I like using my birthday to “fix” some things that will lead to better health and body composition.
I’m using my birthday as short-term motivation, which is six weeks from today. Six weeks is a good length of time to see real change.
My goal for the six weeks is to improve sleep quality, conditioning (cardio) and shed a little fat while not losing muscle.
I started by doing an honest review of current eating habits and lifestyle choices. Here’s my rough draft plan:
- Eliminate/reduce alcohol - Max 3 drinks per week (it’s been a lot higher than this)
- Eliminate/reduce bread/flour products - pasta and breads have creeped in a little too often over the summer.
- Eliminate/reduce ice cream- stop buying it when it’s BOGO.
- Don’t clean the wife and kids plate of food.
- 120 oz of water each day.
- 6-8oz of protein each meal.
- 4-5 servings of vegetables per day.
- 1-2 servings of fruit per day.
- 1oz Vibe liquid multivitamin and 3 capsules of fish oil (both Eniva Health products).
- Keep added fats low - be more mindful of oils when cooking, choose leaner protein sources and keep the ice cream out of the house.
- Carbs (besides veggies and fruits) post workout.
- 3 full body strength/hypertrophy training days per week, done with intent - no dawdling.

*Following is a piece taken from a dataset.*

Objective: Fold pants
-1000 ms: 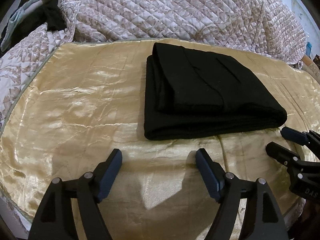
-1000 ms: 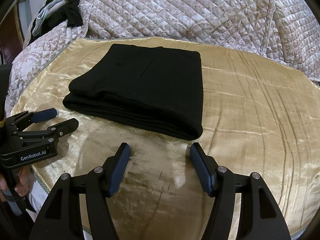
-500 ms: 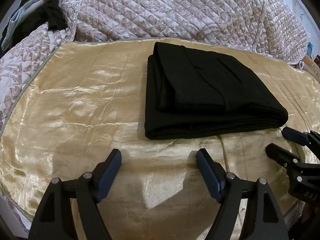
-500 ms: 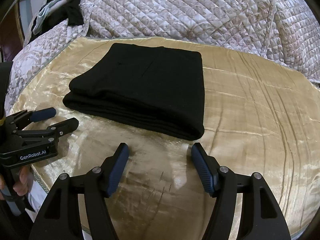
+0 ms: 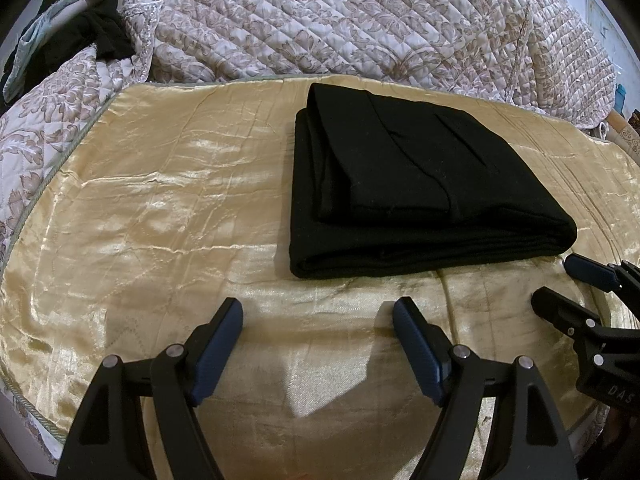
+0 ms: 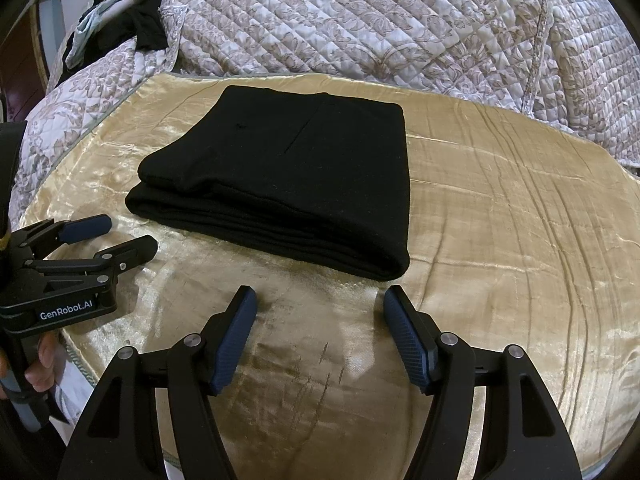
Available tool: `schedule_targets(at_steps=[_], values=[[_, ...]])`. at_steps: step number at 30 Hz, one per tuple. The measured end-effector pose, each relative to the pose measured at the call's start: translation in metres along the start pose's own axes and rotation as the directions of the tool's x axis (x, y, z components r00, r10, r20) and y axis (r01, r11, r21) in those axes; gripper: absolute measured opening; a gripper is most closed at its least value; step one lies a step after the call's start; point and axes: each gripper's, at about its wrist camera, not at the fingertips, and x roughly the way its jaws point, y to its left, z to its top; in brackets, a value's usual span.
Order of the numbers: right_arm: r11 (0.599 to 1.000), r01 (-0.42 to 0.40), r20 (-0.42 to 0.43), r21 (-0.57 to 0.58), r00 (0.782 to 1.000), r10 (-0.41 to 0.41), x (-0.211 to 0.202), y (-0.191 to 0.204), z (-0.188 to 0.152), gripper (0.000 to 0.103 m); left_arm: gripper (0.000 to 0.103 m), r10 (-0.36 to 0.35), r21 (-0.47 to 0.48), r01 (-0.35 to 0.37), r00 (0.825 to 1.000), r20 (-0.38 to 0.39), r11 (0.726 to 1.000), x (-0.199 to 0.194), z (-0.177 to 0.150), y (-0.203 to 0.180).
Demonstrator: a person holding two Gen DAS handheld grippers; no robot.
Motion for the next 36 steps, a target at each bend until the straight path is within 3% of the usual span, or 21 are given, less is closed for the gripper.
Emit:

- 1-2 circuit training days
- Walking - 30+ minutes 3-5x per week.
A plan starts with an honest review.
From there, I can work on the details - what will I cook...when will I schedule my training sessions and walks….what events, gatherings, obstacles and challenges are coming up in my schedule (I’m currently 3 days into a vacation!)
I’m striving to consistently check the boxes, not perfection.
At the end of each day I’ll check whether I did it or did not. At the end of each week I’ll do a review...
- What’s working well?
- What needs changed and improved?
Then I try to improve a little more.
If you want to make real change over the next six weeks, feel free to follow the plan I mapped out.
It will work because it focuses on the fundamentals.